CINEMA: Moby Dicks



THE LIGHTHOUSE (directed by Robert Eggers, 109 minutes, USA, 2019)

Dan Tabor_byline_avatarBY DAN TABOR FILM CRITIC Robert Eggers The Witch was nothing short of a masterpiece, a complex cinematic meditation on feminism and coming of age using witchcraft as a metaphorical framework that is unveiled in a slow burn narrative. So I’ve been eagerly anticipating Robert Eggers’ follow-up and when it was finally unveiled that it would be starring Willem Dafoe and Robert Pattinson, I was all-in. While some will never forgive Pattinson for his wooden acting in the Twilight movies, let the record show he’s used the celebrity that successful franchise bestowed on him to elevate a string small-budget art films that tell far more challenging stories, think David Cronenberg’s Cosmopolis or Claire Denis’s High Life.

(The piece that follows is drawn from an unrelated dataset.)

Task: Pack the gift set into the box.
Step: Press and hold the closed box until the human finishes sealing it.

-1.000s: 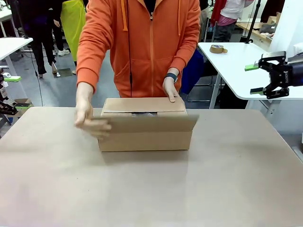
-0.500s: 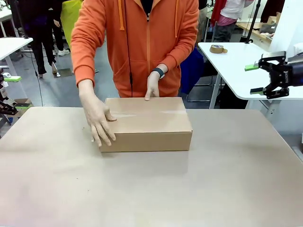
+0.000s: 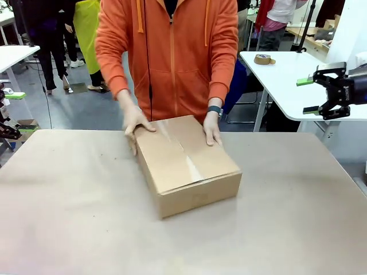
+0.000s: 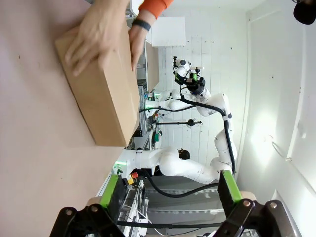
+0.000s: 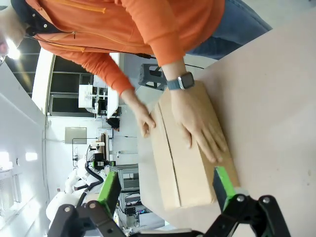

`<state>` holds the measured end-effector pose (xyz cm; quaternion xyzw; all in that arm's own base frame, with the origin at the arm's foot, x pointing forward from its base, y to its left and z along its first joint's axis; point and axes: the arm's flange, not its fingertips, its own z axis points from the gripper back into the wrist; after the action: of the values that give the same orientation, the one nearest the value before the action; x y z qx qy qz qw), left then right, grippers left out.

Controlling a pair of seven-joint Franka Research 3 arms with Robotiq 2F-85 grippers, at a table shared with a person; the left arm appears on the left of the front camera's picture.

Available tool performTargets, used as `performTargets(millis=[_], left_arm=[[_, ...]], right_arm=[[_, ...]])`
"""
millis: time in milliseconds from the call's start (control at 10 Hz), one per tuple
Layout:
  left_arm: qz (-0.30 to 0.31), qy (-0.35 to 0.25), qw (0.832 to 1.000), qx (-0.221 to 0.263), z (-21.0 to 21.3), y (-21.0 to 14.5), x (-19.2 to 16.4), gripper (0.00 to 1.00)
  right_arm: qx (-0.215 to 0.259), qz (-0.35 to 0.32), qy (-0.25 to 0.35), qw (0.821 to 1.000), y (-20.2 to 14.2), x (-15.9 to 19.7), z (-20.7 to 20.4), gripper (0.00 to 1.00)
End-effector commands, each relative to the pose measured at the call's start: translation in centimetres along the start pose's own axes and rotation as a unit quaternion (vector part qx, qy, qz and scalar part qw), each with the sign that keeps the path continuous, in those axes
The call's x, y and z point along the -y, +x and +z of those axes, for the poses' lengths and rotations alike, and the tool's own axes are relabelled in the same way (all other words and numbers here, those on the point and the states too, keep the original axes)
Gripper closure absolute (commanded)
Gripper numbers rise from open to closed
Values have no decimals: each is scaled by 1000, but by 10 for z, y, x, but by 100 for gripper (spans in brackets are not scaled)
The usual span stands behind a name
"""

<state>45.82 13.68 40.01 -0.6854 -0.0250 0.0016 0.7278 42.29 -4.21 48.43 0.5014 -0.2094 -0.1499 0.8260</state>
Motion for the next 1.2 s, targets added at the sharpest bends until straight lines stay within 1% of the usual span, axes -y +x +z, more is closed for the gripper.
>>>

Transpiring in the 1890s, The Lighthouse is the story of Thomas Wake (Willem Dafoe) and Ephraim Winslow (Robert Pattinson) two lighthouse keepers who have arrived on a desolate rock to man a lighthouse for four weeks. What ensues is a gorgeous fever dream — complete with mermaids, sea curses and sinister seagulls — that chronicles one man’s terrifying descent into madness. After losing his previous second, Wake is the senior to Winslow, who is learning the ropes lighthouse-keeping under the pitiless tutelage of Dafoe’s salty curmudgeon. As the weeks pass we watch Winslow slowly unravel as Wake refuses to let him man the light, keeping him busy with grunt work and housekeeping. In due time we discover that Wake doesn’t have a completely platonic relationship with the lighthouse light bulb — don’t ask — which creates a bizarre tension between the two men that almost feels like a love triangle.

The first thing that strikes you about The Lighthouse is Jarin Blaschke’s gritty cinematography, its stark high contrast black and white screams of German expressionism. Almost every frame here is a work of art. The next thing is the distinctive dialog. There’s a crude poetry to Willem Dafoe’s old-timey nautical monologues and sea shanties that Eggers culled from actual lighthouse keepers’ journals from back in the day. Lastly, there is a palpable on-screen chemistry between Dafoe and Pattinson, colored with homoerotic undertones, that dissects toxic masculinity while skewering it in the process.

The Lighthouse is a dense piece of cinema that’s hard to pin down with a simple four paragraph review, and is only complicated by the film’s overlapping tone colors and pitch-black, meme worthy humor. Like The Witch it takes, The Lighthouse takes its time as the film’s mysteries slowly unfurl, eventually revealing themselves in the film’s shocking final act. It’s not for everyone, but I found it to be one of the most enjoyable and thought-provoking films I’ve seen all year.